**PROBLEM STATEMENT:** Within the lines below, the span from the line with "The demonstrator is" to the line with "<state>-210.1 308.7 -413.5", both ends included, is to be reproduced exactly, with pictures omitted.

=== PROVIDED MATERIAL ===

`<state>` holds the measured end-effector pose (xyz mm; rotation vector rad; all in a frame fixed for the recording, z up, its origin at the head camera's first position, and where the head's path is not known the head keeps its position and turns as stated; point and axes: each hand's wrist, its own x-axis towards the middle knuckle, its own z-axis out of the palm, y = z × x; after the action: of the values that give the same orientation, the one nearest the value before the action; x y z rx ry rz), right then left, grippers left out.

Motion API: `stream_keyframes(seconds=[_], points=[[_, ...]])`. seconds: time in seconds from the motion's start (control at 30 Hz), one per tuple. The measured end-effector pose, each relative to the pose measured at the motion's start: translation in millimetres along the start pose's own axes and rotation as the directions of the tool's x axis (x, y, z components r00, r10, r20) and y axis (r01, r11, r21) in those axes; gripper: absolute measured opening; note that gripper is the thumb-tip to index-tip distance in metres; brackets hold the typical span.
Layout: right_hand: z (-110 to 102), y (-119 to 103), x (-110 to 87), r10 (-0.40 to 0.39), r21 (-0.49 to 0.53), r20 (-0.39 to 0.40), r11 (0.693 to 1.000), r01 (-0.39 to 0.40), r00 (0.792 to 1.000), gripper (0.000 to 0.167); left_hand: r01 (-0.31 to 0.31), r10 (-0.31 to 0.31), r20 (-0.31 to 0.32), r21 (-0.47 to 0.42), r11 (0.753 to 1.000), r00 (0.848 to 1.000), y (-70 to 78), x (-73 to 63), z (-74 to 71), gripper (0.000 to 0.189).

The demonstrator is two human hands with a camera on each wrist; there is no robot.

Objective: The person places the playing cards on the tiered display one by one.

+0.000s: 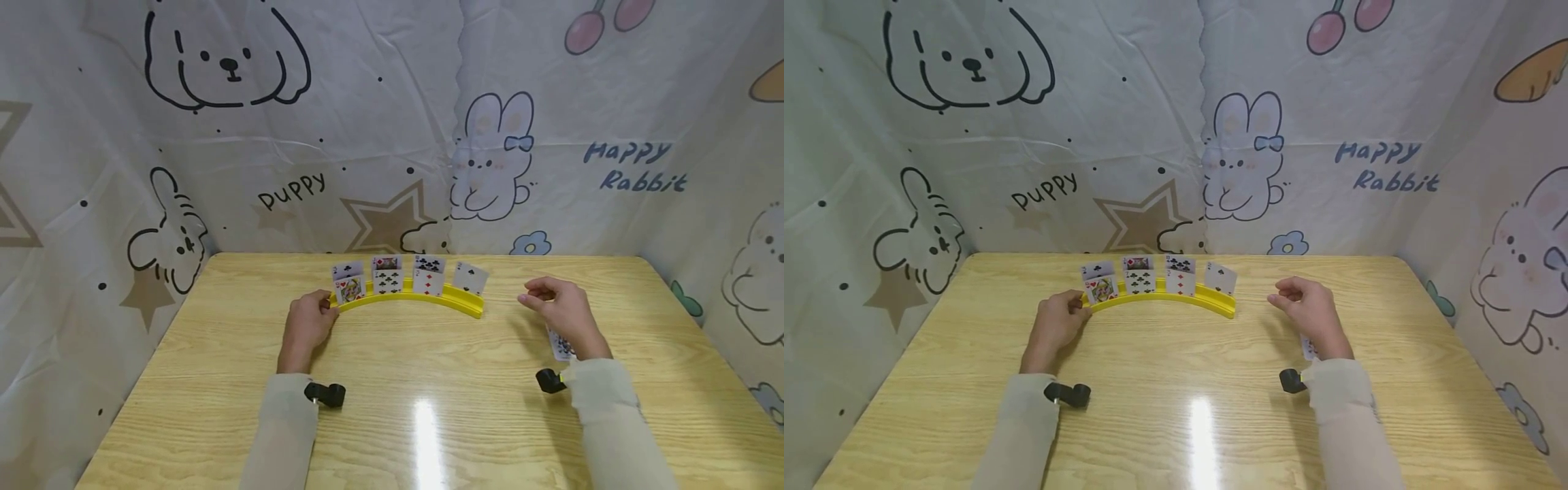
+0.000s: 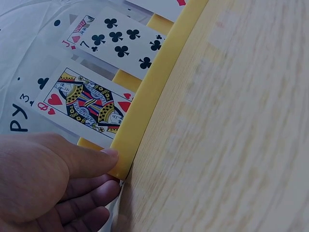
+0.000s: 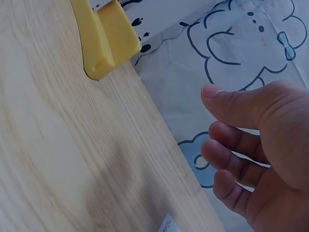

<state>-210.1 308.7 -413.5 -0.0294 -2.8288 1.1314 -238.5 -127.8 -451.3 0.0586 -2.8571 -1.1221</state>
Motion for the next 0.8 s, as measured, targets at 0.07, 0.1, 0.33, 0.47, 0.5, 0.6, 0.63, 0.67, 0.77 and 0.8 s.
stream_keyframes(seconds=[0.07,0.1,0.33,0.47,0.5,0.6,0.63,0.67,0.77,0.8], points=[[-3,3,-0.7,0.000,-0.011,0.002,1.000,0.000,1.000,0.041,-0.003,0.003,0.002,-0.001,1.000,1.000,-0.4,0.1,0.0,0.037],[-4,4,-1.2,0.004,-0.017,0.003,1.000,-0.004,1.000,0.042,-0.002,0.002,0.003,-0.003,1.000,1.000,-0.5,0.2,0.1,0.037],[-15,18,-4.4,0.043,-0.052,0.006,0.998,-0.042,0.999,0.046,0.001,-0.001,0.007,0.003,1.000,1.000,-1.0,2.2,-0.2,0.038],[-19,27,-7.0,0.081,-0.061,0.020,0.995,-0.080,0.997,0.048,0.000,0.000,0.004,0.005,1.000,1.000,-1.1,2.5,0.0,0.038],[-20,29,-8.0,0.093,-0.064,0.023,0.994,-0.092,0.995,0.049,0.004,-0.004,0.005,0.004,1.000,1.000,-0.9,2.5,0.3,0.038],[-22,35,-10.9,0.116,-0.086,0.020,0.990,-0.113,0.993,0.051,0.011,-0.011,0.009,0.001,1.000,1.000,-1.0,2.3,1.0,0.038],[-22,37,-11.6,0.121,-0.096,0.016,0.988,-0.119,0.993,0.051,0.014,-0.014,0.010,0.001,1.000,1.000,-1.1,2.2,1.1,0.038],[-23,38,-12.3,0.124,-0.105,0.012,0.987,-0.122,0.992,0.051,0.015,-0.015,0.011,0.000,1.000,1.000,-1.3,2.2,1.3,0.038],[-25,42,-13.6,0.124,-0.124,0.003,0.985,-0.122,0.992,0.052,0.012,-0.012,0.008,0.000,1.000,1.000,-2.3,1.8,1.2,0.038],[-26,44,-13.6,0.122,-0.129,0.002,0.984,-0.121,0.993,0.053,0.012,-0.012,0.008,0.000,1.000,1.000,-2.4,1.7,1.2,0.038]])
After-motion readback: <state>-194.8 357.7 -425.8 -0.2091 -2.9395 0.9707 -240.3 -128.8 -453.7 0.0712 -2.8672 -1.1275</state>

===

**REPLY TO THE EXERCISE:**
The demonstrator is two human hands with a camera on each wrist; there is no robot.

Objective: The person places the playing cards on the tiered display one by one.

+0.000s: 
+0.000s: 
+0.000s: 

<state>-210.1 308.7 -413.5 -0.0294 -2.8288 1.1314 -238.5 -127.8 -451.3 0.0586 -2.8571 -1.1221</state>

There is nothing more to the exercise.